Professor Catherine Ceniza Choy’s Public Engagement on Anti-Asian Racism and Filipino Health Care Workers
June 29, 2020
Professor Catherine Ceniza Choy essay, “Brushes with racism in Minnesota and why Black lives matter,” is posted on the Berkeley Blog. It is on the UC Berkeley home page and the featured opinion post in Berkeley News. It was originally published in The Society Pages as part of a special essay series.
She also contributed the piece, “Inoculate Against Racism,” in California Magazine, Summer 2020, as part of the roundtable, “What Comes After the Pandemic? Berkeley experts explain what will change—and what should,” with other Berkeley faculty and alumni.

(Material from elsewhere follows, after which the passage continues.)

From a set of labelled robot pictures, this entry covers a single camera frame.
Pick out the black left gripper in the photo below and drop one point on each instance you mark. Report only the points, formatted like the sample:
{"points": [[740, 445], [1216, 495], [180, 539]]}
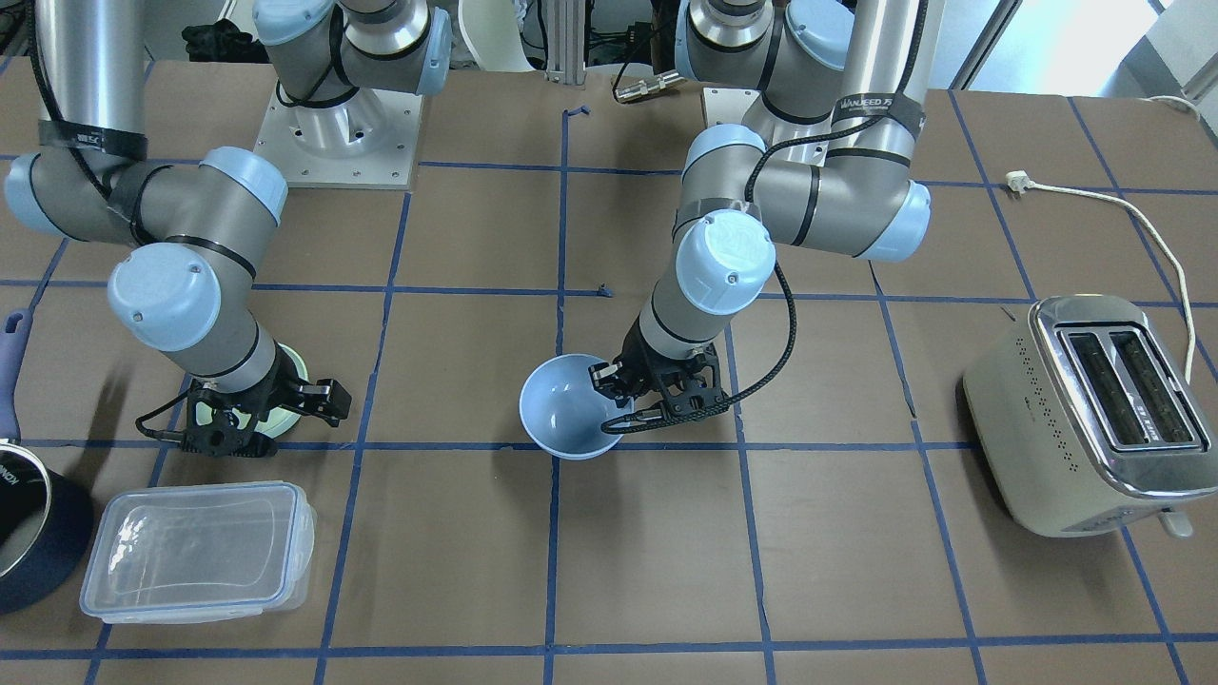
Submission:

In case you missed it, in April of 2020, Professor Catherine Ceniza Choy was one of three Berkeley faculty guests on the Othering & Belonging Institute podcast, Who Belongs?, on “Racism and COVID-19: The historical, political, and social foundations.” Given the surge in anti-Asian hate crimes and the growing number of deaths of Filipino nurses, she has been interviewed and/or her research has been cited to place these current events in historical context in many media outlets. The complete list of news stories appears on her ES faculty webpage.
Here are a few:
-Philippine Daily Inquirer, “Kanlungan online memorial set up to honor fallen frontliners abroad,” June 22, 2020.
-Los Angeles Times, “Column: Filipino nurses battled discrimination to work in American hospitals. Now they fight for PPE,” May 18, 2020.
-New York Times, “Why So Many Filipino Californians Are on the Front Lines,” May 15, 2020.
-ProPublica, “The Staggering Toll of COVID-19 on Filipino Health Care Workers,” May 3, 2020.
-The Atlantic, “The Fragility of the Global Nurse Supply Chain,” April 30, 2020.